Usage: parse_csv(<input-string>, columns=json_array, delimiter=string, string_delimiters=json_array, dialect=string, strip_whitespace=boolean, greedy=boolean)
Only the input parameter is mandatory.
If the columns
option is set, parse_csv
returns a dictionary with the column names (as keys) and the parsed values. If the columns
option isn’t set, parse_csv
returns a list.
The following example separates hostnames like example-1
and example-2
into two parts.
block filterx p_hostname_segmentation() {
cols = json_array(["NAME","ID"]);
HOSTNAME = parse_csv(${HOST}, delimiter="-", columns=cols);
# HOSTNAME is a json object containing parts of the hostname
# For example, for example-1 it contains:
# {"NAME":"example","ID":"1"}
# Set the important elements as name-value pairs so they can be referenced in the destination template
${HOSTNAME_NAME} = HOSTNAME.NAME;
${HOSTNAME_ID} = HOSTNAME.ID;
};
destination d_file {
file("/var/log/${HOSTNAME_NAME:-examplehost}/${HOSTNAME_ID}"/messages.log);
};
log {
source(s_local);
filterx(p_hostname_segmentation());
destination(d_file);
};
Parse Apache log files
The following parser processes the log of Apache web servers and separates them into different fields. Apache log messages can be formatted like:
"%h %l %u %t \"%r\" %>s %b \"%{Referer}i\" \"%{User-Agent}i\" %T %v"
Here is a sample message:
192.168.1.1 - - [31/Dec/2007:00:17:10 +0100] "GET /cgi-bin/example.cgi HTTP/1.1" 200 2708 "-" "curl/7.15.5 (i4 86-pc-linux-gnu) libcurl/7.15.5 OpenSSL/0.9.8c zlib/1.2.3 libidn/0.6.5" 2 example.mycompany
To parse such logs, the delimiter character is set to a single whitespace (delimiter=" "
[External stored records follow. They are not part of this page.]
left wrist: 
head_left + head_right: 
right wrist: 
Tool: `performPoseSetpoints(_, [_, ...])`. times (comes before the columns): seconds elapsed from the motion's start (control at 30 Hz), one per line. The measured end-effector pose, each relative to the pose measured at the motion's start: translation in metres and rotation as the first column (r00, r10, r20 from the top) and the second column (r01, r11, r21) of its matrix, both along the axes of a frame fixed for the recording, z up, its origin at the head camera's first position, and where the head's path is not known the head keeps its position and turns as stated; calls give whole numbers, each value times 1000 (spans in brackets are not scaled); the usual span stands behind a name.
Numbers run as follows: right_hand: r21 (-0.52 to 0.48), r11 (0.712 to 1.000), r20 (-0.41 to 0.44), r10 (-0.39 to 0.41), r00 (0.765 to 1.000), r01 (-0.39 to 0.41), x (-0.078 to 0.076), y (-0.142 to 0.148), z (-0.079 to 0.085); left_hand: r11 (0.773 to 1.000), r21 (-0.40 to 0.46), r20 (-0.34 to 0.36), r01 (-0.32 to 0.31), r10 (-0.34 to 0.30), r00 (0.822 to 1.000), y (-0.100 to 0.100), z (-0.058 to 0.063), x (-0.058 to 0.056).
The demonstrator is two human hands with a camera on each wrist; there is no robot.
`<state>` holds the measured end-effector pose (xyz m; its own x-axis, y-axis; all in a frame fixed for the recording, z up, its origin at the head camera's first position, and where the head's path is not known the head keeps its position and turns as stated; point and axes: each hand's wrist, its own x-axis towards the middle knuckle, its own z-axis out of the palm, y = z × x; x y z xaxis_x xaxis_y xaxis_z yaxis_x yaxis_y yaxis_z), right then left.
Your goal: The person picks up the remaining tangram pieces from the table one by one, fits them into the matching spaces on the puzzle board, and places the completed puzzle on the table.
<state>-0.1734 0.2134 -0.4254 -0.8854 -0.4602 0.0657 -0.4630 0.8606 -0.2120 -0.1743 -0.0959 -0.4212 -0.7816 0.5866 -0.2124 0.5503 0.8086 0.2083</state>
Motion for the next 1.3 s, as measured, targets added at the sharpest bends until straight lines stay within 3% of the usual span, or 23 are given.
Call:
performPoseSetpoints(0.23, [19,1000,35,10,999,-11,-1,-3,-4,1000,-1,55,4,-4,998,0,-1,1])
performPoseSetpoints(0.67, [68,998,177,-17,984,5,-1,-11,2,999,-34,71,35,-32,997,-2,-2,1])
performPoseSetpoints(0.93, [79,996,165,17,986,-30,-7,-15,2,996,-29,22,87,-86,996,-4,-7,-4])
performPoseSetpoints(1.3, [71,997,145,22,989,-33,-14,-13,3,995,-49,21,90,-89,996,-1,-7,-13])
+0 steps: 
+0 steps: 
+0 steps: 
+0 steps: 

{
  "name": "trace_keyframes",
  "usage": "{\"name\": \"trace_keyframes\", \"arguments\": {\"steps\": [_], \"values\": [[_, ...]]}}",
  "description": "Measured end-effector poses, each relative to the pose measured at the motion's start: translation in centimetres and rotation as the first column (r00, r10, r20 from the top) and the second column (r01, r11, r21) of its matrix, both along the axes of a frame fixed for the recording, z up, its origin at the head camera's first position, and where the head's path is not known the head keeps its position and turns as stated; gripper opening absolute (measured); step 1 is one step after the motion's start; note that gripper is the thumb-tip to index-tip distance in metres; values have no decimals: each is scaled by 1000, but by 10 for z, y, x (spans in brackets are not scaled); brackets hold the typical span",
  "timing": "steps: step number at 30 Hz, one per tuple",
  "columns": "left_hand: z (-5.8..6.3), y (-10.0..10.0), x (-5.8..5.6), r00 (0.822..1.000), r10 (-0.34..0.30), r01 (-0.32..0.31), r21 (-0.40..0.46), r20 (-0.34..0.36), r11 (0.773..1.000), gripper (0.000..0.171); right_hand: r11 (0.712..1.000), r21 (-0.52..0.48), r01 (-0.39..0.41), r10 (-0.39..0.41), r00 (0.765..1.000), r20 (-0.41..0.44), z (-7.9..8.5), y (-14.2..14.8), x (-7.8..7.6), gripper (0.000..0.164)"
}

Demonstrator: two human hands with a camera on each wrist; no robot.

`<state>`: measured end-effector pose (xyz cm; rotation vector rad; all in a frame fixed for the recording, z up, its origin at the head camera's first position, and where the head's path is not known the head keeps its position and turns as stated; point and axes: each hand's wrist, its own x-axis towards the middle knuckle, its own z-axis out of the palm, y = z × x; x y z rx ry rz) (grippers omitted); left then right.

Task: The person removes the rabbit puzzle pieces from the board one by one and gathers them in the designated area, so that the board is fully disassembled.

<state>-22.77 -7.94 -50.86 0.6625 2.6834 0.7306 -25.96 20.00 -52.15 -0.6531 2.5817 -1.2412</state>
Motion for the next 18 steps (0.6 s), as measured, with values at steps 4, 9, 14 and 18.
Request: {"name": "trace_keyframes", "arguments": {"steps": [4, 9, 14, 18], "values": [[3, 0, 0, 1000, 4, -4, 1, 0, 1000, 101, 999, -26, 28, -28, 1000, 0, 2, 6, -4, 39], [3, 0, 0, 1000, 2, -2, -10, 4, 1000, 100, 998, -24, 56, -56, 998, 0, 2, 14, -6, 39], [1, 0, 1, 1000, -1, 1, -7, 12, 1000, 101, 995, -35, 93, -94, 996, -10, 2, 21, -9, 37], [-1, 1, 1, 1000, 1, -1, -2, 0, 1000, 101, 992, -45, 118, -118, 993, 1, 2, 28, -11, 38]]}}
). Excess leading and trailing whitespace characters are stripped.
block filterx p_apache() {
${APACHE} = json();
cols = [
"CLIENT_IP", "IDENT_NAME", "USER_NAME",
"TIMESTAMP", "REQUEST_URL", "REQUEST_STATUS",
"CONTENT_LENGTH", "REFERER", "USER_AGENT",
"PROCESS_TIME", "SERVER_NAME"
];
${APACHE} = parse_csv(${MESSAGE}, columns=cols, delimiter=(" "), strip_whitespaces=true, dialect="escape-double-char");
# Set the important elements as name-value pairs so they can be referenced in the destination template
${APACHE_USER_NAME} = ${APACHE.USER_NAME};
};
The results can be used for example, to separate log messages into different files based on the APACHE.USER_NAME field. in case the field is empty, the nouser
string is assigned as default.
log {
source(s_local);
filterx(p_apache());
destination(d_file);
};
destination d_file {
file("/var/log/messages-${APACHE_USER_NAME:-nouser}");
};
Segment a part of a message
You can use multiple parsers in a layered manner to split parts of an already parsed message into further segments. The following example splits the timestamp of a parsed Apache log message into separate fields. Note that the scoping of FilterX variables is important:
- If you add the new parser to the FilterX block used in the previous example, every variable is available.
- If you use a separate FilterX block, only global variables and name-value pairs (variables with names starting with the
$
character) are accessible from the block.
block filterx p_apache_timestamp() {
cols = ["TIMESTAMP.DAY", "TIMESTAMP.MONTH", "TIMESTAMP.YEAR", "TIMESTAMP.HOUR", "TIMESTAMP.MIN", "TIMESTAMP.SEC", "TIMESTAMP.ZONE"];
${APACHE.TIMESTAMP} = parse_csv(${APACHE.TIMESTAMP}, columns=cols, delimiters=("/: "), dialect="escape-none");
# Set the important elements as name-value pairs so they can be referenced in the destination template
${APACHE_TIMESTAMP_DAY} = ${APACHE.TIMESTAMP_DAY};
};
destination d_file {
file("/var/log/messages-${APACHE_USER_NAME:-nouser}/${APACHE_TIMESTAMP_DAY}");
};
log {
source(s_local);
filterx(p_apache());
filterx(p_apache_timestamp());
destination(d_file);
};